La libertad es el viento, que a veces da de cara, a veces de espaldas y a veces de lado, y cuando toca las narices, algunos lo toman por enemigo, pero siempre es el aliado de los valientes, su arma, el elemento que los hace mejores: sin montaña no habría escaladores, sin viento no habría más que ciclistas de salón, y el viento soplaba el mismo día, en la misma etapa, por todos los lados, y los ciclistas querían gozarla organizando ofensivas aliados con él, y así, alados, atravesaban marismas que en Marennes han transformado en claires, grandes charcas de agua del mar, en las que afinan sus mejores ostras, alimentadas por las algas que se multiplican.

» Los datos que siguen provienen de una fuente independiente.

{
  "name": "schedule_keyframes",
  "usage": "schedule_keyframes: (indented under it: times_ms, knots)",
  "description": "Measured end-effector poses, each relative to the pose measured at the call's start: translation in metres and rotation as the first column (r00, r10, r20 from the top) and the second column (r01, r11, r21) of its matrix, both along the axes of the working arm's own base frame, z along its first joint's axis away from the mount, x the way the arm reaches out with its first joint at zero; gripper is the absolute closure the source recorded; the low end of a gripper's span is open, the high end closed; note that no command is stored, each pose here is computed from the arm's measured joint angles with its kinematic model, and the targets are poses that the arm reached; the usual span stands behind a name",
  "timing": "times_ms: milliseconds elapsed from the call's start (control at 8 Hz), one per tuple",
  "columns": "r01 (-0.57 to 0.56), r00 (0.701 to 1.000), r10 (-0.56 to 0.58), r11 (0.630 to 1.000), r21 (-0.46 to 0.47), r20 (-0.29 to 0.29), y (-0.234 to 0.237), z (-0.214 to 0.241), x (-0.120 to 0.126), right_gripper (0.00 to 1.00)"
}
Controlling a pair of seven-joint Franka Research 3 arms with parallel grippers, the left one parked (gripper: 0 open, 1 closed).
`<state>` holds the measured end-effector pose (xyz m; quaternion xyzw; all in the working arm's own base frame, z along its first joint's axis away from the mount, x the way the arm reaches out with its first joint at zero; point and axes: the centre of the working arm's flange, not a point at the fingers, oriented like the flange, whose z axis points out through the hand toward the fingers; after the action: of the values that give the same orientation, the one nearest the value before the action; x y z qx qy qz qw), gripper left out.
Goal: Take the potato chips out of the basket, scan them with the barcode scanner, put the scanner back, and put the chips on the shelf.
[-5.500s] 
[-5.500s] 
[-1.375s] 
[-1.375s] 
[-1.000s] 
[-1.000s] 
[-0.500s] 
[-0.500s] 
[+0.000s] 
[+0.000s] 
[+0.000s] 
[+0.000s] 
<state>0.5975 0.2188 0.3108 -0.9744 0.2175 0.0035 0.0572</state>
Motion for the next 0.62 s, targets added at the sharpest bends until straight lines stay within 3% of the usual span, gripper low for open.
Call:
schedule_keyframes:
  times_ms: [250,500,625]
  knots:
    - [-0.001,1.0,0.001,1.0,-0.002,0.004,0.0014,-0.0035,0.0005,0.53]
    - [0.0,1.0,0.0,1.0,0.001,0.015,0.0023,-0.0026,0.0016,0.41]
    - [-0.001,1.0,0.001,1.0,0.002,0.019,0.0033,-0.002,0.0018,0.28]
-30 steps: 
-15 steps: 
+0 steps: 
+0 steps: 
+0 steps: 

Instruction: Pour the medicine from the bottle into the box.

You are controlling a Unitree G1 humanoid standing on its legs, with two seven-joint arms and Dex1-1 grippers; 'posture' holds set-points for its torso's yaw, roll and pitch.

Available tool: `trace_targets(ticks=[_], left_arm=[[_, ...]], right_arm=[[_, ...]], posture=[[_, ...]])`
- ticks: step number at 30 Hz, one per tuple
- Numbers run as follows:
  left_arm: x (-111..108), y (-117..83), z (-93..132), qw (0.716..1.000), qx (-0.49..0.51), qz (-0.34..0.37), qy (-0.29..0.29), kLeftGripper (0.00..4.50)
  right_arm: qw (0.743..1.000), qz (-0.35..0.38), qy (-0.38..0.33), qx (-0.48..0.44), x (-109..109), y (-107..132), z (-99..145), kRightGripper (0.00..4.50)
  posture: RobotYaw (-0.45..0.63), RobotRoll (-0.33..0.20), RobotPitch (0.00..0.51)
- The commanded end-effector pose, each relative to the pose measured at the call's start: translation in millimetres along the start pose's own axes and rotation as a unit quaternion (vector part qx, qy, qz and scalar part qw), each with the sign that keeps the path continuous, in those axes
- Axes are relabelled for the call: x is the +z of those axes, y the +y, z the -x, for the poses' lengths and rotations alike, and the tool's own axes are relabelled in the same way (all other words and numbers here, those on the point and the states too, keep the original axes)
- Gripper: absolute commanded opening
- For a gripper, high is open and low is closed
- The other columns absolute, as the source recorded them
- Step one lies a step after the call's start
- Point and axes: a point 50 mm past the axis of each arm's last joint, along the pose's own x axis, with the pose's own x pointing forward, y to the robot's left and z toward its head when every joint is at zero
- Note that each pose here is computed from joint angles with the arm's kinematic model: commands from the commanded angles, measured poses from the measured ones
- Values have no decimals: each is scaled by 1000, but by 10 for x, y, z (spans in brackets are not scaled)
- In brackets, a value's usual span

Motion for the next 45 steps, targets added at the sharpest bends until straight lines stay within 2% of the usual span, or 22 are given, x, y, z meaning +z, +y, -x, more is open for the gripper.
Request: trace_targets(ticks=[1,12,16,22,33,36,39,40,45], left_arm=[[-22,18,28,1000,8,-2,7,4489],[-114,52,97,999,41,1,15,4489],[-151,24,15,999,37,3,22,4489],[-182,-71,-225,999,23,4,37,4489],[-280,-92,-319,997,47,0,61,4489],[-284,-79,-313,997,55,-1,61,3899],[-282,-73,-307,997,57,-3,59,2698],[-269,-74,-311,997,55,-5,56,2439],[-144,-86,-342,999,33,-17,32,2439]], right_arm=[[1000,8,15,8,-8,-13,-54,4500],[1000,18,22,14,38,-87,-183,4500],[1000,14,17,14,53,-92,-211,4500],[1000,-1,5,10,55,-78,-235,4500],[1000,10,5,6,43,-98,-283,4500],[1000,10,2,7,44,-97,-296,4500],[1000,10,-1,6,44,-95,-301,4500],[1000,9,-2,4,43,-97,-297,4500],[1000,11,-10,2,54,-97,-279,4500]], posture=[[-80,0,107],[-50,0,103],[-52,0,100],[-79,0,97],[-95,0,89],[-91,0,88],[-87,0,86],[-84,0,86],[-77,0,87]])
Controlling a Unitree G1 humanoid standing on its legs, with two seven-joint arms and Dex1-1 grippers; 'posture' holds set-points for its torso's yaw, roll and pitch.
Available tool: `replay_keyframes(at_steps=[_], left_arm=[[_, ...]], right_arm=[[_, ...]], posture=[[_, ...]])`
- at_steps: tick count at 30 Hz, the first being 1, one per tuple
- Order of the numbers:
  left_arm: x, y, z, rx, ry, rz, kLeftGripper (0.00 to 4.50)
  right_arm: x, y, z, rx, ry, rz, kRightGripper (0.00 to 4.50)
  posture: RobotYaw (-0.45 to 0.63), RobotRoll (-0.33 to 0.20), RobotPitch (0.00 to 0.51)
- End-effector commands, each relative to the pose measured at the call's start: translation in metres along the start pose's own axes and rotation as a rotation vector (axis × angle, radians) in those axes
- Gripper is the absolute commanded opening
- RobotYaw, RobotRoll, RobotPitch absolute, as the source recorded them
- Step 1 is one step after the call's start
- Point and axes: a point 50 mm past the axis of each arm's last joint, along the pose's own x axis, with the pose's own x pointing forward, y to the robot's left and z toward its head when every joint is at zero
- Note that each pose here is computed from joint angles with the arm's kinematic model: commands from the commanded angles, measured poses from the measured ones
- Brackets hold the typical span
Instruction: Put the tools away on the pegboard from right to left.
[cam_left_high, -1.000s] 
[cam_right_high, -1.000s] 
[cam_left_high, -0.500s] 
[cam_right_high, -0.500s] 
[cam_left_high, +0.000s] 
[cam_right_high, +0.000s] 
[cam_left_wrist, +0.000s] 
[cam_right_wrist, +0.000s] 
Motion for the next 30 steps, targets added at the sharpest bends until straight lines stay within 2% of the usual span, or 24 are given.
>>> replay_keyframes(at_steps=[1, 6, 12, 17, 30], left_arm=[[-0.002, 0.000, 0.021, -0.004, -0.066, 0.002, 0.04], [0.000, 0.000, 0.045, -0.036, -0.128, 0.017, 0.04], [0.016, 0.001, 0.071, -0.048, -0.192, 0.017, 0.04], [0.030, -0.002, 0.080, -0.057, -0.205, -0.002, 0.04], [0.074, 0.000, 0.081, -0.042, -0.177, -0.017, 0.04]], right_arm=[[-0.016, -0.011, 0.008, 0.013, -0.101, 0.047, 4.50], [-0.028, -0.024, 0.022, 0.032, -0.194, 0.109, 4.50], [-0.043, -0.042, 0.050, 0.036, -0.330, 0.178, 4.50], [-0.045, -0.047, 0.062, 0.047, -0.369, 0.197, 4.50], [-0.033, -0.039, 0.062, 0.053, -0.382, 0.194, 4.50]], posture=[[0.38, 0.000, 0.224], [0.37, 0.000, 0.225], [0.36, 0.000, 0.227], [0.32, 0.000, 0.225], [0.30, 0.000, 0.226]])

Chocaron la civilización y la libertad, y perdieron los ciclistas, los más desprotegidos y los más duros: pueden con la Covid 19, con las emboscadas, con los malos deseos de algunos, y al mismo tiempo, para sobrevivir, hacen caer a otros, les comen el terreno, les meten el manillar, les obligan a tomar las curvas a cuchillo. Viven en permanente pelea, y sobreviven también al estrés que a otros menos hechos a esta vida envía a sobredosis de ansiolíticos. Todos los intentos de abanico acabaron en destrozos contra el asfalto: una rotonda mal tomada, una isleta en mitad de una recta, un paso a nivel en curva… Así pasó el del Deceuninck –el equipo belga se ve demasiado anónimo últimamente y quiso dejar señales de su Tour con la gran especialidad de sus tremendos rodadores—en Le Gua, un giro de 90 grados de la carretera y del viento a 103 kilómetros de la meta; el del Ineos de Egan el colombiano amante del viento que se destroza la cabellera con la maquinilla manejada a mordiscos y luce medio coco pelado, en las cercanías del gran puente de la Isla de Ré… Y hubo tres o cuatro caídas más que no necesitaron ninguna ayuda exterior, ni ataques ni abanicos. Cayeron por su propio peso, porque eran inevitables.
Algunos de los mejores en la general, como Guillaume Martin, atrapado en dos caídas, gastaron más energía y esfuerzo en un día así, tan llano, tan de sprint, que los días de los Alpes y de los Pirineos, pero acabó en el gran pelotón, en el que no faltaba ninguno.
Y los veteranos les dicen a todos, esto es el Tour, amigo. ¿No querías una bici? Pues pedalea.